Organ Recital Illustrates ‘The Power of Musick’March 31, 2017
For Media Only: Helene Snihur (585-274-1057, email@example.com)
Organist Annette Richards will present works by both well-known and lesser-known 17th century composers, whose keyboard masterpieces explored music’s power to invent and imagine, as part of the Eastman School of Music’s “Third Thursday Concerts” on the Italian Baroque Organ at the Memorial Art Gallery.
“The Power of Musick,” at 7:30 p.m. Thursday, April 20, will feature compositions by William Byrd, Girolamo Frescobaldi, Ascanio Mayone, and George Frederick Handel.
Richards was originally scheduled to perform on Thursday, March 16; the recital was postponed because of the major snowstorm. She will be appearing in April in place of scheduled guest Edoardo Bellotti, who will perform next season.
“Music can lead the listener into the labyrinths of lovelorn melancholy, or religious ecstasy, through the realms of the charming, the lively, the extravagant, the bizarre,” said Richards. “From the brilliant and famous Byrd in London and Frescobaldi in Rome, to the less-well-known but hauntingly beautiful Ascanio Mayone in Naples, the program takes the listener on a European exploration, through feeling and intellect, of the power of music.”
Richards is Professor of Music and University Organist at Cornell University and the Executive Director of the Westfield Center for Historical Keyboard Studies. A performer, scholar, and teacher specializing in the music and culture of the 18th century, she is the founding editor of Keyboard Perspective, a yearbook dedicated to historical performance and keyboard culture.
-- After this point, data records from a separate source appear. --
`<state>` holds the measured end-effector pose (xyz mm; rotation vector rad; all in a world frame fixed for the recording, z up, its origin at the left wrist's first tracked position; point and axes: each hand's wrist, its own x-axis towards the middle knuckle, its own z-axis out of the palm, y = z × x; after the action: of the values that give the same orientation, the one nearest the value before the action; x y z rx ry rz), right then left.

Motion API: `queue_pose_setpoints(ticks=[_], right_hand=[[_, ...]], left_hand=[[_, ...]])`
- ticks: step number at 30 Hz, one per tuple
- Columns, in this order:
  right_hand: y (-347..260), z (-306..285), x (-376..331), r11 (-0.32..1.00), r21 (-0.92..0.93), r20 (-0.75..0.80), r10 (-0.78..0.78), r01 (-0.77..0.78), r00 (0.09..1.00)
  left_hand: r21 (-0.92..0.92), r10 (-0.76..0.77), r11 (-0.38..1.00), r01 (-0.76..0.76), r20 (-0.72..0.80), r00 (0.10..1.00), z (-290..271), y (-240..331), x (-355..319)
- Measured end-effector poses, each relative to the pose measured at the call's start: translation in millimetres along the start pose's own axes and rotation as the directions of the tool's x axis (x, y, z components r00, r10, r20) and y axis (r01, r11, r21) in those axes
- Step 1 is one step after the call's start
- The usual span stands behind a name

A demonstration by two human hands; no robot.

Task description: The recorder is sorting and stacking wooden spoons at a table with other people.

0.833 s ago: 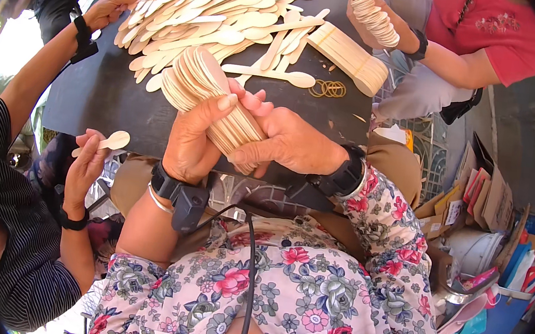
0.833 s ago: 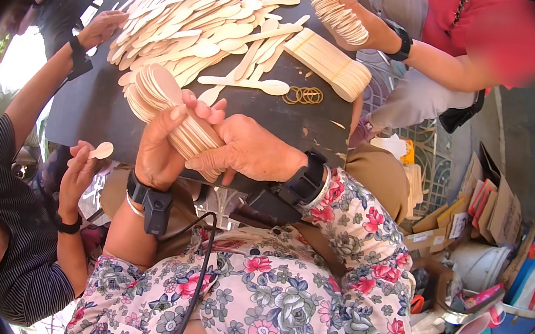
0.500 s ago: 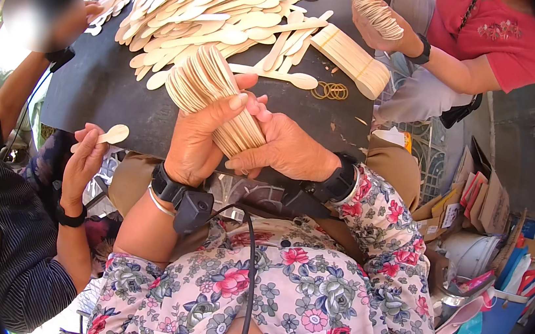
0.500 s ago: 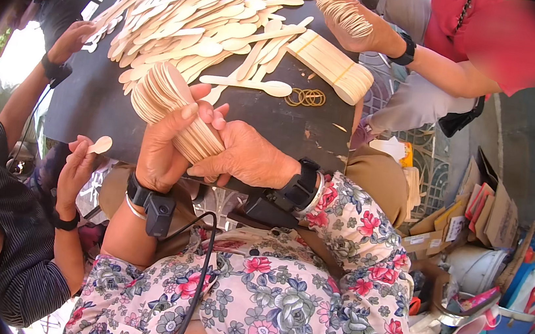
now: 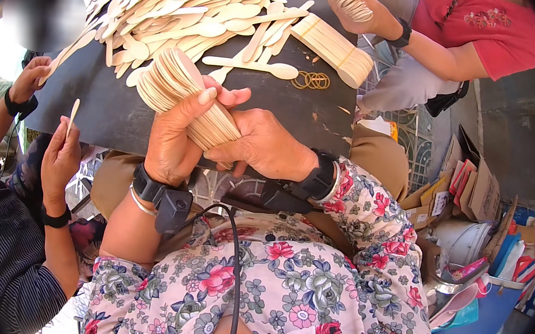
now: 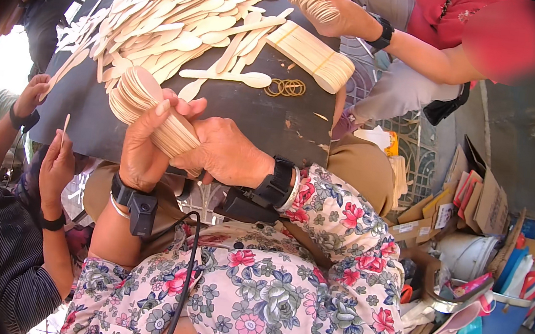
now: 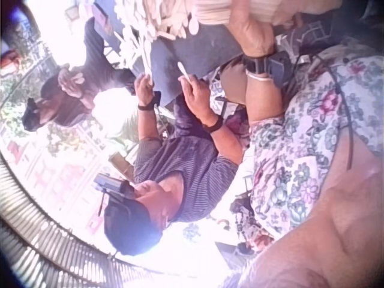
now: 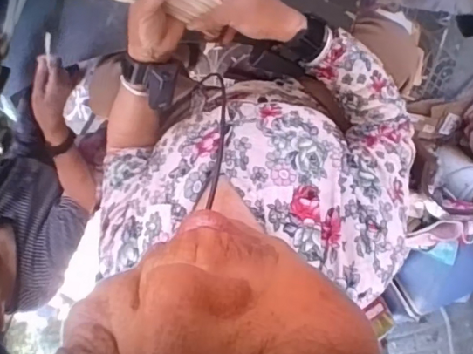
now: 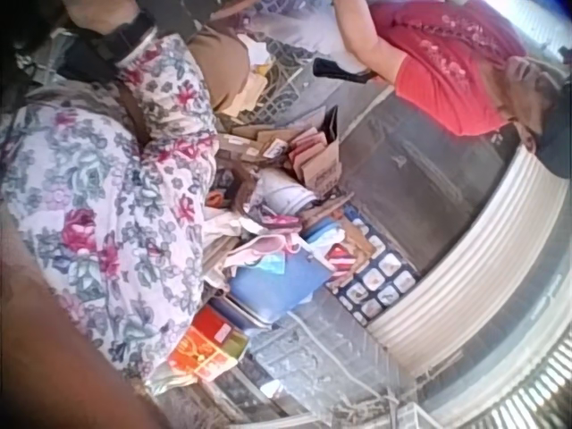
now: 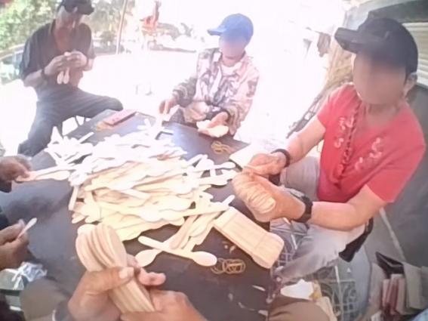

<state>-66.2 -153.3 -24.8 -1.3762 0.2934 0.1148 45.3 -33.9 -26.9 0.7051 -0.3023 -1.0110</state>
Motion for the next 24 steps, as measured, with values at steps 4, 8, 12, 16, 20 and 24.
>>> queue_pose_setpoints(ticks=[4, 8, 12, 16, 20, 24], right_hand=[[4.6, 1.6, 3.1, 0.999, 0.025, 0.047, 0.033, -0.034, 0.998], [3.6, 9.2, 2.0, 0.998, 0.016, -0.062, 0.065, -0.064, 0.996], [5.7, 5.8, 1.5, 0.999, 0.017, -0.051, 0.043, -0.042, 0.998], [6.1, 4.5, 2.8, 0.998, 0.043, -0.015, 0.042, -0.042, 0.999], [6.8, 8.2, 3.4, 0.999, 0.039, -0.051, -0.016, 0.018, 0.999], [-6.9, 0.1, 10.9, 0.949, -0.287, -0.031, -0.143, 0.128, 0.989]], left_hand=[[-0.034, -0.024, 0.999, 0.024, -0.015, 1.0, -4.7, -1.8, -0.8], [0.007, -0.008, 1.0, 0.009, -0.039, 0.999, -2.4, -4.7, -3.4], [-0.006, -0.006, 1.0, 0.006, -0.015, 1.0, 4.1, -1.6, -4.8], [0.003, 0.015, 1.0, -0.015, -0.001, 1.0, 2.1, 0.8, -3.6], [0.055, 0.053, 0.997, -0.055, 0.038, 0.998, -7.6, -0.2, -2.2], [-0.153, 0.044, 0.987, -0.041, 0.018, 0.999, -13.9, 9.8, 4.3]])
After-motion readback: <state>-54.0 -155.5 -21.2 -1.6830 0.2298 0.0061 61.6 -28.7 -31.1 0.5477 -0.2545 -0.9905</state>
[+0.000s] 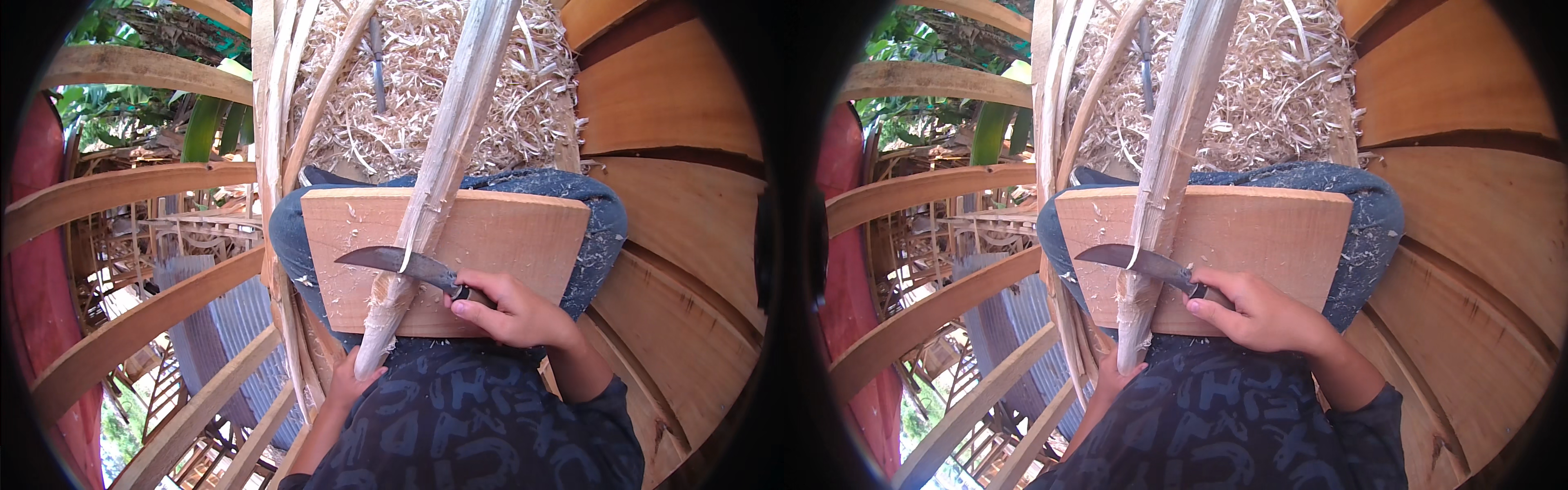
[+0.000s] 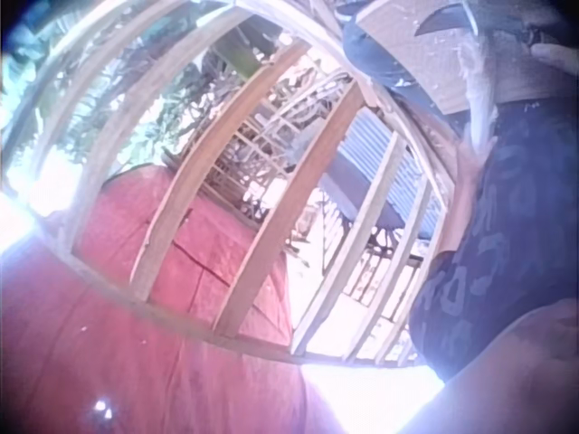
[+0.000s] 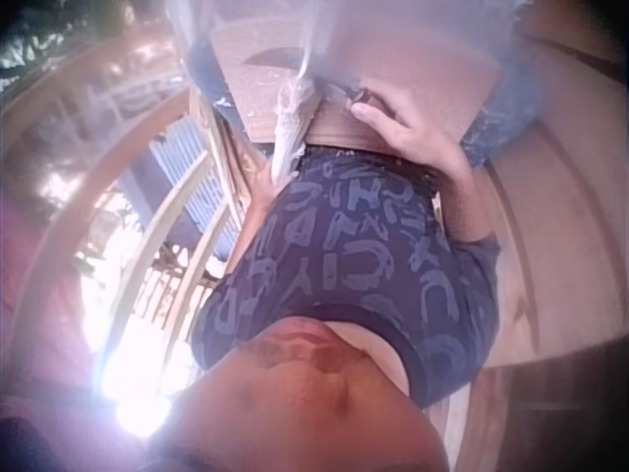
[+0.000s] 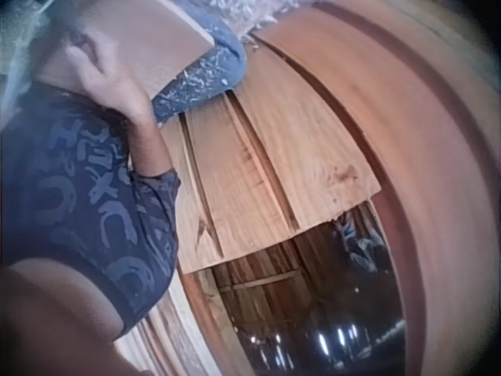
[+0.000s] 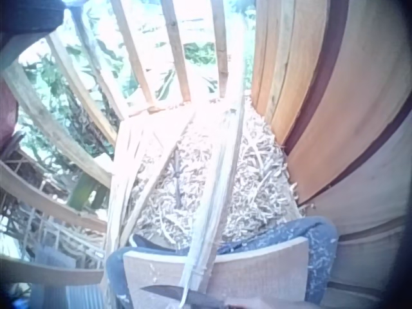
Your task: The person sits cross-legged and uses a curved knife to shave the bark off a long wooden stick. They hold the stick against a small wooden board on their lap and repeatedly scrape the blade along the wood, producing thin shavings that accumulate on the floor.
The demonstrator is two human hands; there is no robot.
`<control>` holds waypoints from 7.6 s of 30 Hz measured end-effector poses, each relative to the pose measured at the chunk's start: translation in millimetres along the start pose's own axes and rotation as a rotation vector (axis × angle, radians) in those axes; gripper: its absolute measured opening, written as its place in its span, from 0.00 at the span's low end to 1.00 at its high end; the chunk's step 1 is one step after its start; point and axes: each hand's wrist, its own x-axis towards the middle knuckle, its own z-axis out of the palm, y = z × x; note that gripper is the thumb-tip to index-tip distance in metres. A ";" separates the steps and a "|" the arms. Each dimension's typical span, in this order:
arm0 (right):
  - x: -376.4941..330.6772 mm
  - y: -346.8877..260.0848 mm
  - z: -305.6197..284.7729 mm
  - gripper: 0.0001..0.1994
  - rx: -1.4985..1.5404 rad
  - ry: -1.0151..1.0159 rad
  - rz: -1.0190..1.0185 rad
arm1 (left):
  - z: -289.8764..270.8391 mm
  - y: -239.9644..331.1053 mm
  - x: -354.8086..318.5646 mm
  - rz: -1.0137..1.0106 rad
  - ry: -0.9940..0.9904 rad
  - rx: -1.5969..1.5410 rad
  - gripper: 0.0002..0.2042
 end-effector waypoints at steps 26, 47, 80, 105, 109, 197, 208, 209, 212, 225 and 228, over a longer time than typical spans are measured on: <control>4.0 0.7 2.0 0.08 -0.089 0.369 -0.196 | -0.1 5.6 14.4 0.048 -0.040 0.001 0.19; -6.4 -15.7 4.0 0.10 0.289 0.263 0.108 | 2.3 -0.1 14.4 0.069 -0.022 0.000 0.20; -1.9 1.4 15.0 0.08 -0.279 0.622 -0.162 | 2.3 9.9 24.7 0.056 -0.056 -0.006 0.21; -5.6 -1.2 6.1 0.07 -0.165 0.636 -0.176 | 4.9 19.9 28.8 0.110 -0.016 0.041 0.20; 0.3 2.9 11.1 0.08 -0.318 0.729 -0.258 | 5.4 16.8 29.8 0.142 -0.017 0.034 0.20; 3.5 1.8 -2.4 0.10 -0.466 0.803 -0.301 | 6.1 17.9 30.2 0.140 -0.015 0.062 0.21; -9.1 -19.2 -12.0 0.08 0.059 0.344 -0.094 | 7.2 12.8 30.6 0.154 -0.007 0.045 0.20; -12.6 -31.6 -16.5 0.06 0.413 0.430 -0.007 | 6.7 12.4 29.9 0.151 -0.006 0.043 0.20; -12.4 -29.1 -11.8 0.06 0.387 0.471 -0.054 | 5.4 18.1 30.6 0.155 -0.011 0.049 0.20; -3.7 -13.0 -3.0 0.09 -0.348 0.772 -0.146 | 6.1 17.8 31.4 0.150 -0.014 0.045 0.21; -1.9 -10.1 -3.2 0.09 -0.388 0.789 -0.206 | 6.1 17.7 31.6 0.148 -0.015 0.041 0.21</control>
With fellow Cornell faculty member David Yearsley, Richards edited the complete organ works of C.P.E. Bach and is working with him on a set of recordings of 18th-century music for multiple keyboards. She is also currently preparing a recording of Italian and English music on Cornell’s 18th-century Neapolitan organ.
Richards has won numerous honors, including prizes at international organ competitions in Dublin and Bruges and fellowships at the Stanford Humanities Center and the Getty Center in Santa Monica, and from the Andrew W. Mellon Foundation and the Alexander von Humboldt Foundation.
Admission to the concert is included in Gallery admission, which is half-price on Thursday nights and free to UR faculty, students, and staff with ID. This concert is made possible by the Rippey Endowed Trust.